Wednesday, April 01, 2020

THE DOCTOR WHO DIES OF THE CORONAVIRUS AFTER THE HOSPITAL RUNS OUT OF GLOVES

by Terri Kirby Erickson


Alameda Health System nurses, doctors, and workers protest the lack of personal protective equipment available in Oakland, California, on March 26, 2020. Justin Sullivan/Getty Images via Vox


A doctor in Italy who described his concerns in a recent television interview about how the shortages of medical supplies meant he had to treat patients with coronavirus without wearing gloves, has died from the illness. Marcello Natali, 57, from Codogno, in the northern province of Lombardy, had also sounded the alarm over the number of doctors who were getting infected, during an interview with Euronews before he tested positive. He told the channel bluntly that he was not able to work with gloves because "they have run out." —Newsweek, March 19, 2020


There is no linear time in the hereafter. Angels do every-
thing at once. They see the last pair of latex gloves drop
to a hospital floor in slow motion, the look of fear on the
face of the gloveless doctor who, in the blink of a human
eye, goes on caring for patients. They can watch people
being brave (since fear is the birthplace of bravery) and
the people who are sick, some of them dying. But those
who pass away during the doctor’s glove-free hours feel
the touch of warm skin on his or her forehead when they
take their final breaths. This is the unselfish mercy that
humans are capable of, which makes the angels marvel.
Divine creatures respect mortality and all that it entails.
And from every angel’s non-linear, eternal perspective,
a doctor can do his job and at the exact same time, enter
the great mystery of his own dying. Angels may ooh and
ahh over this lone human being’s merciful acts as well as
mercy shown around the world, and still catch his soul the
instant it leaves his body.
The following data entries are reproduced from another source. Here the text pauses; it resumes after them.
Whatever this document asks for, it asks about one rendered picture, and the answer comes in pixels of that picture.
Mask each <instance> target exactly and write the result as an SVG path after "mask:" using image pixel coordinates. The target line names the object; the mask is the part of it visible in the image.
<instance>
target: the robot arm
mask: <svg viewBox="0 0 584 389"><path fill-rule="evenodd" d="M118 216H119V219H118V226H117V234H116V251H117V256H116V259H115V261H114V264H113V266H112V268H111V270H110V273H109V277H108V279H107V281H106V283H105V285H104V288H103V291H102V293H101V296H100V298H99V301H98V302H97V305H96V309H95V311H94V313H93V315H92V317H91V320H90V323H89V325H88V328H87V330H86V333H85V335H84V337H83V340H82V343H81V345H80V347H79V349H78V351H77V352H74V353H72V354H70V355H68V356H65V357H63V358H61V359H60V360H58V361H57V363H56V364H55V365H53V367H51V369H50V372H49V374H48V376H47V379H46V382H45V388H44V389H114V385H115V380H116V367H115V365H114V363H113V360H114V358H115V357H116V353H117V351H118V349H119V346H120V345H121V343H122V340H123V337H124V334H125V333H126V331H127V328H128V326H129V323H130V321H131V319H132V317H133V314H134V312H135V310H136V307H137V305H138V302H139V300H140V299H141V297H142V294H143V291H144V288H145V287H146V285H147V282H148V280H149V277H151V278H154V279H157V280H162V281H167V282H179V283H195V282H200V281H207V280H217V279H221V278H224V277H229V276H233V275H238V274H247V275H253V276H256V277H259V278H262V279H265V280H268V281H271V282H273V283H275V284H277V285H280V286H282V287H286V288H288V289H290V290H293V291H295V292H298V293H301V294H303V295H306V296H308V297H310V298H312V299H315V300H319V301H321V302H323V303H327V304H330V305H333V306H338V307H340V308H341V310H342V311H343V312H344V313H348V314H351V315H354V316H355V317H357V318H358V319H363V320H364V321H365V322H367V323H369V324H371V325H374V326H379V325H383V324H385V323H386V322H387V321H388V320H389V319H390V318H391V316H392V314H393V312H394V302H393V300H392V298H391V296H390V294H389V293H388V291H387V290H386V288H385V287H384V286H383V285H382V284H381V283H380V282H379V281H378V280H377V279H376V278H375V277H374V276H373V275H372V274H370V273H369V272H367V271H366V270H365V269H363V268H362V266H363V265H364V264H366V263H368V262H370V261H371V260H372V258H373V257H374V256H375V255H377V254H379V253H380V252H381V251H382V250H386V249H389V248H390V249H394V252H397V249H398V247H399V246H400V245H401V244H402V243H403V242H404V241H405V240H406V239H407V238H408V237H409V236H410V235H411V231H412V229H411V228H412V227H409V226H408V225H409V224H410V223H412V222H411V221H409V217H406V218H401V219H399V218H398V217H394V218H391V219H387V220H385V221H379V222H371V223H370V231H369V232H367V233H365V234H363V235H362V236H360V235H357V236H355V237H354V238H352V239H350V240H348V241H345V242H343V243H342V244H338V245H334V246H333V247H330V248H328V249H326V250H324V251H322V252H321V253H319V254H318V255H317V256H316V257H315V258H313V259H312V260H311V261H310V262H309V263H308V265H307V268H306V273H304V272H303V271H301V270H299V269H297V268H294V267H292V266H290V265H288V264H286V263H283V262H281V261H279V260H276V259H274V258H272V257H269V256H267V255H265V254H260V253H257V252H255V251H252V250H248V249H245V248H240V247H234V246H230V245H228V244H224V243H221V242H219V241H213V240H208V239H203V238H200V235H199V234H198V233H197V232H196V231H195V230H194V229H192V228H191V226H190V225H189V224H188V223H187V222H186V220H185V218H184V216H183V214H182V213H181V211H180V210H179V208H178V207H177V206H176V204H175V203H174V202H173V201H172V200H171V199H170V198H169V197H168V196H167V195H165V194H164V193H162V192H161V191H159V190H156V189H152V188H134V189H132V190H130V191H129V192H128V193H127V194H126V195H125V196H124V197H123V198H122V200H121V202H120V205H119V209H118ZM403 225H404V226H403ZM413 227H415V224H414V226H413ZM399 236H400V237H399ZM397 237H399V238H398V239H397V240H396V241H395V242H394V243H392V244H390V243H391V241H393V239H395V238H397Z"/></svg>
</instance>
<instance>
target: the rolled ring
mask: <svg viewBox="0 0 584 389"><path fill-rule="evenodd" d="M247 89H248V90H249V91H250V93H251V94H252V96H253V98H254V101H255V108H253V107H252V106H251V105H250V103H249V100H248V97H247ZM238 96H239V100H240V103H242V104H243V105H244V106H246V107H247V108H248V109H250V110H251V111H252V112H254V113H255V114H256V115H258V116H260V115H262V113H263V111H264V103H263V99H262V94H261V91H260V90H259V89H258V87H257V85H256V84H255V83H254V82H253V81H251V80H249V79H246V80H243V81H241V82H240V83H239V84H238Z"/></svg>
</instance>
One whispers words of solace.
Yet another sings the doctor’s favorite aria, Puccini’s “O
Mio Babbino Caro,” as they carry him to the place where
there is no grief or sorrow—and no need for gloves at all.
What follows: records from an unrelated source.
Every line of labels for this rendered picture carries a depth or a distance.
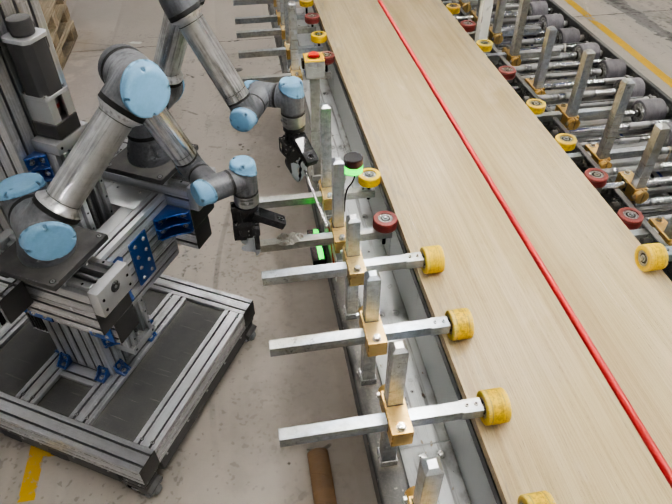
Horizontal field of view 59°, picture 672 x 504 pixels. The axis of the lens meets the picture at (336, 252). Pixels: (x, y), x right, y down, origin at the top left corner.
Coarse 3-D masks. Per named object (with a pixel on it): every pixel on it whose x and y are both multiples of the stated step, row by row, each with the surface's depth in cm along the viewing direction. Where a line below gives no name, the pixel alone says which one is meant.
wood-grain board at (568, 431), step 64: (320, 0) 337; (384, 0) 336; (384, 64) 276; (448, 64) 275; (384, 128) 234; (448, 128) 233; (512, 128) 233; (448, 192) 203; (512, 192) 202; (576, 192) 202; (448, 256) 179; (512, 256) 179; (576, 256) 179; (512, 320) 160; (640, 320) 160; (512, 384) 145; (576, 384) 145; (640, 384) 145; (512, 448) 132; (576, 448) 132; (640, 448) 132
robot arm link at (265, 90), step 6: (246, 84) 182; (252, 84) 182; (258, 84) 181; (264, 84) 182; (270, 84) 181; (276, 84) 181; (252, 90) 179; (258, 90) 179; (264, 90) 180; (270, 90) 180; (264, 96) 179; (270, 96) 181; (264, 102) 178; (270, 102) 182
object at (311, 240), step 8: (328, 232) 194; (360, 232) 193; (368, 232) 193; (376, 232) 193; (392, 232) 194; (264, 240) 191; (272, 240) 191; (304, 240) 191; (312, 240) 191; (320, 240) 192; (328, 240) 192; (360, 240) 195; (264, 248) 190; (272, 248) 190; (280, 248) 191; (288, 248) 192; (296, 248) 192
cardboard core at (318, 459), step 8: (320, 448) 222; (312, 456) 220; (320, 456) 219; (328, 456) 222; (312, 464) 218; (320, 464) 217; (328, 464) 219; (312, 472) 216; (320, 472) 215; (328, 472) 216; (312, 480) 215; (320, 480) 213; (328, 480) 213; (312, 488) 213; (320, 488) 211; (328, 488) 211; (320, 496) 209; (328, 496) 208
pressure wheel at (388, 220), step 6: (378, 216) 193; (384, 216) 191; (390, 216) 193; (396, 216) 192; (378, 222) 190; (384, 222) 190; (390, 222) 190; (396, 222) 190; (378, 228) 191; (384, 228) 190; (390, 228) 190; (384, 240) 198
Terri Kirby Erickson is the author of five full-length collections of poetry, including Becoming the Blue Heron (Press 53). Her work has appeared in “American Life in Poetry,” Asheville Poetry Review, Atlanta Review, Poet’s Market, The Sun, The Writer’s Almanac, Valparaiso Poetry Review, Verse Daily, and many more. Her awards include the Joy Harjo Poetry Prize and a Nautilus Silver Book Award. She lives in North Carolina.